Mała panda.....

228 11 9
                                    

Luke

- J.......jj......jestem.....Mi......i....Michaael.... - spuścił wzrok. Boże jaki on jest słodki.

- Pomóc Ci z walizką? - zapytałem widząc, że jest ona prawie jego wielkości.

- N.....n.....nn.....nie.....nie trzeba...- szybko zdjął buty i złapał za bagaż. Zaczął go ciągnąć. Widząc jak się męczy podszedłem do niego i wziąłem walizkę odrazu wnosząc ją na górę.

- Który bierzesz pokój? - zapytałem patrząc mu w oczy.

- Obojętnie. - otworzyłem pokój bardziej dziewczęcy, ale chyba mu się spodobał.

- Może być ten? - spojrzałem na niego odkładając walizkę.

- Ttt......tak......d......ddd......dziękkuję.... - uśmiechnął się lekko.
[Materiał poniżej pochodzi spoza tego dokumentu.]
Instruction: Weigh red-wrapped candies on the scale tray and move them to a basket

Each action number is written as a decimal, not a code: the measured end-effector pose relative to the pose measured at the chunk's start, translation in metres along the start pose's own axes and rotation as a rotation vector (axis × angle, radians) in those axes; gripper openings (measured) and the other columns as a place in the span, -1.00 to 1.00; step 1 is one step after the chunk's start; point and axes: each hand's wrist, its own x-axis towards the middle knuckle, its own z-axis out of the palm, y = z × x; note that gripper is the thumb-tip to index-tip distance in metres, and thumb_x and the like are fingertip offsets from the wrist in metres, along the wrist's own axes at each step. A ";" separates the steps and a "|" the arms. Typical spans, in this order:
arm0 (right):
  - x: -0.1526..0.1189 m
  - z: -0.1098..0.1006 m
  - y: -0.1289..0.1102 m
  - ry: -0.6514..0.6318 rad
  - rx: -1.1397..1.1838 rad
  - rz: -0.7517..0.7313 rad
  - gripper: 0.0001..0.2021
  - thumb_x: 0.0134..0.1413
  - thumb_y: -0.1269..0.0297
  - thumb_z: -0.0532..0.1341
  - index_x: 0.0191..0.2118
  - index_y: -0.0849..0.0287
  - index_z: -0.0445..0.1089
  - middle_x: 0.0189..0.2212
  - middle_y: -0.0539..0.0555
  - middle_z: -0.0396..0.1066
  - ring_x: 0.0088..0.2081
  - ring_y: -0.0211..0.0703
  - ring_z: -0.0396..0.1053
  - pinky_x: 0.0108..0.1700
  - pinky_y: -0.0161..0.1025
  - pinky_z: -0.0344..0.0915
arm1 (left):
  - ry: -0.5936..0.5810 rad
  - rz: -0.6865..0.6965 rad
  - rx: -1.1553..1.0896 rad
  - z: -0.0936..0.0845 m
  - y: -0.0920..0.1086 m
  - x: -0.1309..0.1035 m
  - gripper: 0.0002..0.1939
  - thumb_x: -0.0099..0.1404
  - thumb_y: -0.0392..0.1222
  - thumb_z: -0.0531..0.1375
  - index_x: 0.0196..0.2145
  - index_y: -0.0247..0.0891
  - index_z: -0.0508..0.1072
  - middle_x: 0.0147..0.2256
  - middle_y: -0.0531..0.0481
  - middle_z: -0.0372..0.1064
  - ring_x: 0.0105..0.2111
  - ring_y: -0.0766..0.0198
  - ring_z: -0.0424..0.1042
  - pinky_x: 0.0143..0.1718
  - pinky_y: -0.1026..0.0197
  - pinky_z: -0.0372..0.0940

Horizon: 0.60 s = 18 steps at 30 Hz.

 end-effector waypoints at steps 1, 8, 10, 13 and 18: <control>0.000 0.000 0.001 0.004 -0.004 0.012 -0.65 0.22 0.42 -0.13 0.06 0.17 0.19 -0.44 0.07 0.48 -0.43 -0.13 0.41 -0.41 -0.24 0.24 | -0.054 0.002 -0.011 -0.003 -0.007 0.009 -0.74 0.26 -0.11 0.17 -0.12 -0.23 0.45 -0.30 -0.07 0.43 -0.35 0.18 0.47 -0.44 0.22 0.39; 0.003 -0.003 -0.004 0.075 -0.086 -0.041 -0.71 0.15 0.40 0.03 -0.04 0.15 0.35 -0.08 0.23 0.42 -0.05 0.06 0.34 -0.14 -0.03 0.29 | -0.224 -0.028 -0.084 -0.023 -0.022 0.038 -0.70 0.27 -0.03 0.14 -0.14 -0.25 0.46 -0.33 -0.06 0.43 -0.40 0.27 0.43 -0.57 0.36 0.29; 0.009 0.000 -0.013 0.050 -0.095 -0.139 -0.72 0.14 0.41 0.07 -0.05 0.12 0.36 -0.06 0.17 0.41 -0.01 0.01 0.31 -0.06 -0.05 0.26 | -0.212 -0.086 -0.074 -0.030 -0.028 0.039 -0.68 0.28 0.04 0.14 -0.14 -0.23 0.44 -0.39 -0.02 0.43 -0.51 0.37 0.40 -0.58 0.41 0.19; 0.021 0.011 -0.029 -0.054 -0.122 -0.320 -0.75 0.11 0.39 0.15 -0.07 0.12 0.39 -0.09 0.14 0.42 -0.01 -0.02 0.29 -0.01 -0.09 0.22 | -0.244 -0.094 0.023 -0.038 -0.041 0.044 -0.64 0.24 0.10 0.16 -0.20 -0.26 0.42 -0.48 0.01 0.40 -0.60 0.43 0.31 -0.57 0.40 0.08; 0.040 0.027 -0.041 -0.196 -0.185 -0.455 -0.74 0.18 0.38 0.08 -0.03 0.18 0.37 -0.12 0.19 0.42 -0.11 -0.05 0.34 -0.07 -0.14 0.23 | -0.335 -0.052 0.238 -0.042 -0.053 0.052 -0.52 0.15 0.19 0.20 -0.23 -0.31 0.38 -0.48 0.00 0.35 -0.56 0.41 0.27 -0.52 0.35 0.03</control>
- Nie ma sprawy Mikey. - to zdrobnienie do niego pasuje. Stał z głową spuszczoną w dół. Widziałem jego czerwone policzki. To ewidentnie nie jest z zimna. - Chodź zjemy coś. - wyciągnąłem dłoń w jego kierunku. Złapał ją delikatnie. Ma bardzo zimne dłonie. Zacząłem zataczać kółeczka kciukiem na jego delikatnej skórze by trochę ją ogrzać. Zeszliśmy na dół do kuchni.

- Zzzz......zamawiamy......p......pizzę? - zapytał nieśmiało.

- Wydaje mi się, że lepsze by były naleśniki z nutellą. Co ty na to? - spojrzałem na niego a ten pokiwał energicznie głową. Nadal trzymaliśmy się za ręce. - Najpierw musimy rozpakować wszystkie pudła stojące w salonie. - zaśmiałem się. - Moja mama zadbała żebym wszystko miał. Tylko nie wiem, w którym pudle jest co. - ten uśmiechnął się na moje słowa. - I musimy jechać do sklepu po najpotrzebniejsze produkty. - pociągnąłem go w stronę salonu. - To zróbmy tak, że ty zajmiesz się tymi mniejszymi pudłami a ja tymi większymi. Ok? - różowy pokiwał głową i zaczęliśmy to wszystko ogarniać. Podczas pracy rozmawialiśmy i śmialiśmy się trochę.

- Koniec? - zapytał Michael gdy wyrzuciłem folię bombelkową do kosza.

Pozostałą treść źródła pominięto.